Joe thought about that for a minute.
“I haven’t seen Anthony in weeks, Josh,” he said to me.
“Didn’t I see you two together just yesterday?” I asked him. “Or was that someone wearing an Anthony DiPierro Halloween costume?”
Joe said the person he was talking with yesterday that I saw looked like Anthony, spoke like Anthony and wore the same costumes that Anthony likes to wear on Halloween.
“But it wasn’t Anthony. You got it wrong, Josh,” Joe said to me.
“I’m sorry, Joe. I’m not trying to get you uptight,” I added.
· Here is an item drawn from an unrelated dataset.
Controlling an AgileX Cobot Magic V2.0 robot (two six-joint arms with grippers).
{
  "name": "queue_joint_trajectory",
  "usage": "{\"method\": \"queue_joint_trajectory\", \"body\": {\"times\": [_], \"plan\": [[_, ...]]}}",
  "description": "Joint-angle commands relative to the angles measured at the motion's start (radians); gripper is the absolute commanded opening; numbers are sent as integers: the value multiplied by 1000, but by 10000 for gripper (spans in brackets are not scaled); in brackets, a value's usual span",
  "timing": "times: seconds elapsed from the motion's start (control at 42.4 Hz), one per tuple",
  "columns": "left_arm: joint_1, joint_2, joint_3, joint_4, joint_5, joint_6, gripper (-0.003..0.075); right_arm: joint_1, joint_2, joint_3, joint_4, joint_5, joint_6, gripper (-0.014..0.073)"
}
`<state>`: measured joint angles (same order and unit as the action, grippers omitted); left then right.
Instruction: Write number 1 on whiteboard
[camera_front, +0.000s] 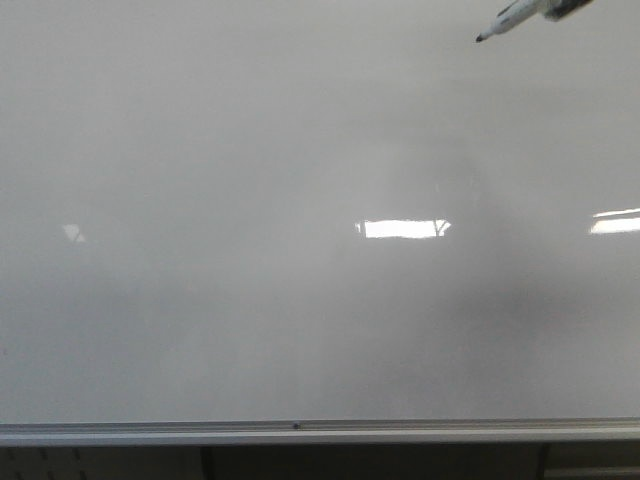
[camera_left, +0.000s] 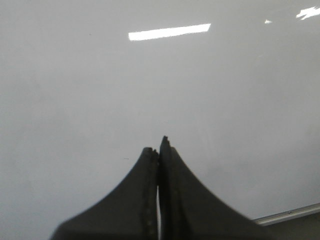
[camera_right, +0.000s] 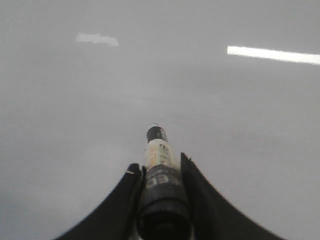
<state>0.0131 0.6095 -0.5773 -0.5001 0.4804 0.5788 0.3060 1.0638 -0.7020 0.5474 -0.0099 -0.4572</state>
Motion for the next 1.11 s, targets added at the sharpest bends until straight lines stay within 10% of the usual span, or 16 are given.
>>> {"method": "queue_joint_trajectory", "body": {"times": [0.0, 1.084], "plan": [[0, 0, -27, -24, -75, -9, -20, -4, 14, -32, -72, -54, 60, -58], [0, 0, -27, -24, -75, -9, -20, -39, 232, -152, -119, -35, 79, -58]]}}
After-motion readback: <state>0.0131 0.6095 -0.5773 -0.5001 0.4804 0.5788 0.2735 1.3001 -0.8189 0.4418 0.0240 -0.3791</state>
“Let’s finish this up. Let me ask you – is Anthony supporting your candidacy?”
“you’d have to ask Anthony,” Joe answered.
“He’s not taking my calls,” I answered.
Joe broke out in laughter.
“Why not, Josh. Why doesn’t Anthony want to speak with you?” he asked me.
“I don’t know. He’s such a great kid. He’s got a great political career ahead of him here,” I added.
“You know he’s running for council next time around,” I continued.
“I heard something like that but he hasn’t confided in me,” Joe insisted.
“Will you be with him?” I asked.
“Of course I will. The kid knows how to put up political signs.”